To the person, most of the 2013 United Way Community Heroes will tell you they are not deserving of attention, praising others for their efforts to better the community.
And the most selfless are the nominees for Community Hero of the Year.
But at 6 p.m. Thursday, those people who make commitments to do their part will be honored at a reception and banquet at the Ardmore Convention Center. The nominees for hero of the year are Kay Cagle, Austin Childers, Donnell Cox and Malcolm Williams.
"We are able to honor people that fly under the radar," says Al Schneider, 2013 United Way Southern Central Oklahoma president. "They take credit for what they do, but they don't want the recognition.
"They don't think they are doing something special, but they are. They have a passion and are making lives better. They are helping people with services the agency provides."
Kay Cagle volunteers with the Family Shelter, where she completed an internship. Because of funding issues at the shelter, Cagle approached her husband, country music singer Chris Cagle, about what they could do as a family to help and, together, they decided to put on a benefit concert. The concert, which was May 9, grossed more than $52,000. After all the bills were paid, the shelter had $37,000 with which it could directly assist victims of domestic violence.
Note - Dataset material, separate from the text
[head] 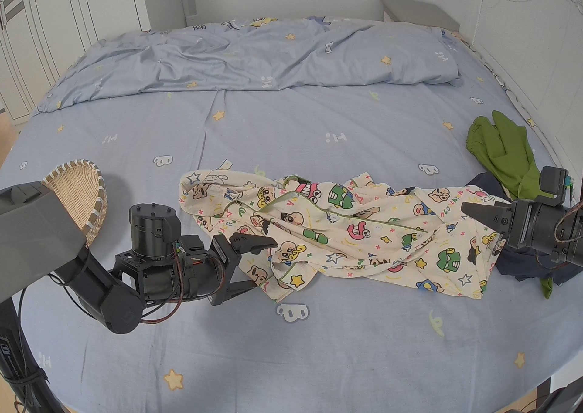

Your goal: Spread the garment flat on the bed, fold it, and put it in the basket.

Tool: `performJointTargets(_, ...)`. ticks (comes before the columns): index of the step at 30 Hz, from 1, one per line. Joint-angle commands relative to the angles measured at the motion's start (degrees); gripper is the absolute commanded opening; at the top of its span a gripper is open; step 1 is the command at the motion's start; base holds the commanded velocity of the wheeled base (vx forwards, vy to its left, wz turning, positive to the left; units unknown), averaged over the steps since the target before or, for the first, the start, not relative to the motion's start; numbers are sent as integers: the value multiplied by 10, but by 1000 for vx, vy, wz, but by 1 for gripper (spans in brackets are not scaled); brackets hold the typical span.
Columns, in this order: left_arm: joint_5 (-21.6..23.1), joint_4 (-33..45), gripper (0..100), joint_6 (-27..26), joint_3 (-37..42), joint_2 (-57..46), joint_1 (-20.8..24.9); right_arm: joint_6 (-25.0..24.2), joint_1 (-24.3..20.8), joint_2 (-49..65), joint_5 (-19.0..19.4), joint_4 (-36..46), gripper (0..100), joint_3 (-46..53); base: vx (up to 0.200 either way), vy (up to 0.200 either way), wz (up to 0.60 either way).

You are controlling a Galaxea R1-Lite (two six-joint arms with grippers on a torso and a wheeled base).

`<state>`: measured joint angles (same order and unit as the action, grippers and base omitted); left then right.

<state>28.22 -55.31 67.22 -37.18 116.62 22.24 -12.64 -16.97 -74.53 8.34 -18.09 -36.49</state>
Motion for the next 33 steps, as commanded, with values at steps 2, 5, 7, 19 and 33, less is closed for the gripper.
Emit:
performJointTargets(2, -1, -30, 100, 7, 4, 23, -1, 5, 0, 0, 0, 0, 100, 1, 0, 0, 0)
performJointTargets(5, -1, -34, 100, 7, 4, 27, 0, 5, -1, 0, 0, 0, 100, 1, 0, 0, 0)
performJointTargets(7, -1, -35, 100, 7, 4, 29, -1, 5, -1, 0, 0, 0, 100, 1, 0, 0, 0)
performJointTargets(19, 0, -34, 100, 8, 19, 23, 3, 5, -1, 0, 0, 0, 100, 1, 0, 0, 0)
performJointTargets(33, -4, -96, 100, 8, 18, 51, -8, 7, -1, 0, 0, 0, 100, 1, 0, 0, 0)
"I received a call and I was shocked," Cagle says about her reaction to being nominated. "When you start a fundraiser, your only thought is to raise as much money as you can. It's a huge honor to be recognized. I never thought that doing one little fundraiser was going to capture this attention."
Donnell Cox works for the C/Sara Foundation, but it was his work with Cities in Schools that led to his nomination as a community hero. During his time on that board, which was from 2008-13, Cox provided leadership for a program tasked with meeting new demands and challenges. He has been referred to as a "School Whisperer," and was credited for helping implement measurable goals and objectives with reading and math activities designed to raise students' skills.
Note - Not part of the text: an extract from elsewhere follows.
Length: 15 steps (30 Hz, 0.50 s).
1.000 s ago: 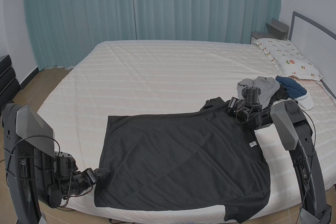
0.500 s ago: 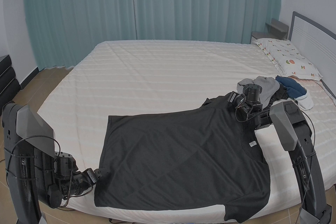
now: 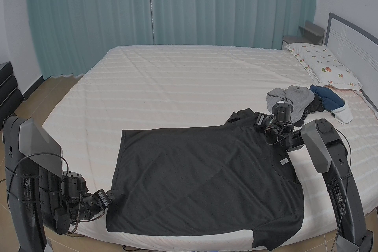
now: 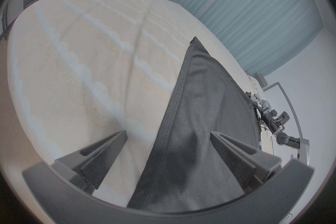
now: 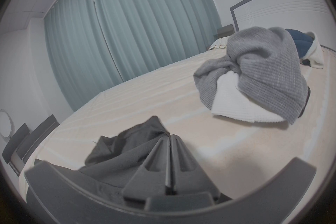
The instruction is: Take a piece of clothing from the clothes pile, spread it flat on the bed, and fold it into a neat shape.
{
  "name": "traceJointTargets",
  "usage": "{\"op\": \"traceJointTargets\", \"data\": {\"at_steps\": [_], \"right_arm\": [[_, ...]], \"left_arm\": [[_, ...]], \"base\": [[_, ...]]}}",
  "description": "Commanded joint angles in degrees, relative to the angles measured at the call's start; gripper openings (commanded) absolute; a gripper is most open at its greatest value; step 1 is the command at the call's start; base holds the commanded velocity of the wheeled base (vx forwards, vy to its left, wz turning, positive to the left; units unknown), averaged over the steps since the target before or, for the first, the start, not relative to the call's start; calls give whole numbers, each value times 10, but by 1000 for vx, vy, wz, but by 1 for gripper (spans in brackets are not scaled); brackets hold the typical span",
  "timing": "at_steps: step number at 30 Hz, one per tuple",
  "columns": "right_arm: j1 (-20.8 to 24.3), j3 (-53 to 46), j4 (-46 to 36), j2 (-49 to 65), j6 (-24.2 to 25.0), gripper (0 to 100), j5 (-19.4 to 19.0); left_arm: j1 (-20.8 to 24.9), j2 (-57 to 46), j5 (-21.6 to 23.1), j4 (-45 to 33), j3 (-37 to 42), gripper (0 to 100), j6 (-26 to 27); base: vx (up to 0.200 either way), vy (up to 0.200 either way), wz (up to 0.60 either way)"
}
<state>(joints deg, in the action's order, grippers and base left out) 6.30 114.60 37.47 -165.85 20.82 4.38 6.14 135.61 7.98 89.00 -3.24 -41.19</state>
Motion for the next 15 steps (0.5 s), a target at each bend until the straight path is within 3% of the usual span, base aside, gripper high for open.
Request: {"op": "traceJointTargets", "data": {"at_steps": [1,7,8,11,15], "right_arm": [[-1,0,1,-17,0,100,5],[3,0,1,-10,4,100,11],[5,0,-1,10,4,100,33],[3,-18,1,38,4,100,48],[-7,-186,17,156,12,100,41]], "left_arm": [[0,1,0,6,0,100,0],[0,1,1,6,0,100,0],[0,0,1,6,1,100,-1],[0,-1,2,6,2,100,-1],[-1,-4,9,6,6,100,-2]], "base": [[0,0,0],[0,0,0],[0,0,0],[0,0,0],[0,0,0]]}}
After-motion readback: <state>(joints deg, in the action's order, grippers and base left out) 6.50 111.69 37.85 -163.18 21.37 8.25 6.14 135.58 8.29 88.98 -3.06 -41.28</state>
Although Cox is no longer on the board, he has continued to lend a helping hand.
"I'm pretty passionate about our mission and focus," Cox admits. "My greatest pleasure was connection with the literacy part of the program."
Cox says the program received a grant, which was used to help kids retain the reading and math skills acquired during the school year into the summer months.
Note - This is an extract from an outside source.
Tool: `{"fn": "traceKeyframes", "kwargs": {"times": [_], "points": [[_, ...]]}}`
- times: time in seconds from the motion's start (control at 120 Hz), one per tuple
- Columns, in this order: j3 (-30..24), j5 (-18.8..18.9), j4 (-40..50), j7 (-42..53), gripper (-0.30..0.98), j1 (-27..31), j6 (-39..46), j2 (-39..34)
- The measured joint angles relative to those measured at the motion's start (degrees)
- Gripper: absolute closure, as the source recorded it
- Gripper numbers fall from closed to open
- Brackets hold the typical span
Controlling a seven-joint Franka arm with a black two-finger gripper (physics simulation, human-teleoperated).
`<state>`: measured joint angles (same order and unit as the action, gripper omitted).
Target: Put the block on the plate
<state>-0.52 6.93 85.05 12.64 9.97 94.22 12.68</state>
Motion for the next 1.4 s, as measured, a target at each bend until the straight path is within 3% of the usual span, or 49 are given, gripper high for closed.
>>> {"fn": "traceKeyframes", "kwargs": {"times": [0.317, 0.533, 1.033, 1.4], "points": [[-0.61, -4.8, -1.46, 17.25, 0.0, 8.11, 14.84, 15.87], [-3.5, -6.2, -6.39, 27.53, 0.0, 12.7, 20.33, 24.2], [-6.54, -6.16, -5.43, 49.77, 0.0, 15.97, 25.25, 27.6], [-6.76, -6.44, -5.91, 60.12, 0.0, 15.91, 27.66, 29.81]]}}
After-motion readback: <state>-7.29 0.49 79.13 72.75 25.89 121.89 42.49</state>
"I was surprised, totally surprised," Cox says of his heroes recognition. "I'm sure most people will tell you that's not why we do this. I'd much rather fly under the radar."
Page 2 of 2 - Austin Childers
Childers made headline news earlier this year when he, along with fellow Boy Scouts Spencer Goodson, Clint Annis, Gunner Samuels, Garrett Welch and Jarrett Miller, responded quickly in an emergency situation and pulled a woman to safety. The incident took place during a canoe trip in Broken Bow. The woman overturned in her kayak, and was pulled through a culvert. Injured and in shock, the woman was pulled to safety where Childers and the scouts administered first aid.
"It makes me feel really good (to be nominated)," says Childers, a member of Troop 5. "I felt really excited; I've heard of this before."
Childers says he received a thank you card from the woman and has been busy with scouting activities as younger Scouts have joined the troop. He says the experience gained on the scouting trip and the subsequent nomination gives him hopes for other scouts who follow in his footsteps.
"It makes me hope they would be able to do this someday," he says.
Williams has worked for the Community Children's Shelter and Family Service Center since 2008. His nomination is based on the example he sets in serving others and his passion for filling voids in children's lives. He was an employee with the Office of Juvenile Services for 27 years, and is most proud of his music ministry. His patience with children is one of his most fundamental attributes.
"I think it's really a honor to be thought of in this capacity," Williams acknowledges. "I have worked with youth most of my adult life."
He also says his goal is to offer skills and lessons to kids, which will have a lasting impact.
"I think I'm possibly able to plant some seeds which stay with them throughout their whole life," he says. "I'm shocked really; I don't work for the recognition. I just work at something I've been blessed to do."